47. The method according to claim 45, wherein said voltage ranges from 0.1 to 4V.

48. The method according to claim 45, wherein said solution comprises a cation.

49. The method according to claim 48, wherein said cation is at least one selected from the group consisting of sodium ion, potassium ion, lithium ion, magnesium ion, calcium ion, and aluminum ion.

50. The method according to claim 48, wherein the concentration of cation in said solution ranges from 1 to 1000 mM.

51. The method according to claim 45, wherein said voltage is a pulsed direct current voltage.

52. The method according to claim 45, further comprising applying the voltage in such a manner that said substrate surface is negatively charged.

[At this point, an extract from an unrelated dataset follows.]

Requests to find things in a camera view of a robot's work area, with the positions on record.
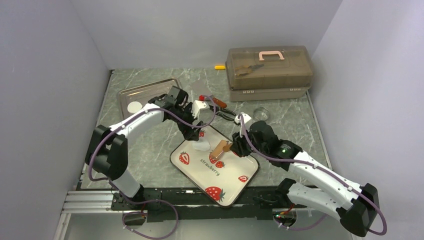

53. The method according to claim 45, wherein the whole of said substrate consists of a conductive material or said substrate comprises a conductive material coating layer on the substrate surface.

54. The method according to claim 45, wherein said conductive material is gold, nickel, platinum, silver, titanium, aluminum, stainless steel, copper, chromium, conductive oxide, or conductive plastic.

55. The method according to claim 45, wherein the whole of said opposite electrode consists of gold, nickel, platinum, silver, titanium, aluminum, stainless steel, copper, chromium, conductive oxide, or conductive plastic, or said opposite electrode comprises a conductive material coating layer consisting of gold, nickel, platinum, silver, titanium, aluminum, stainless steel, copper, chromium, conductive oxide, or conductive plastic on the surface thereof facing said conductive material surface of the substrate.

56. The method according to claim 45, wherein said opposite electrode is a transparent electrode.

57. The method according to claim 45, wherein a nonconductive spacer is positioned between said substrate and said opposite electrode, and a space enclosed by said substrate, opposite electrode and nonconductive spacer is filled with said solution.

58. The method according to claim 57, comprising stirring said solution during the period when no voltage is being applied between said conductive material surface and said opposite electrode.

59. The method according to claim 45, wherein said biomolecule is at least one selected from the group consisting of DNA, RNA, PNA, protein, polypeptide, sugar compound, lipid, natural small molecule, and synthetic small molecule.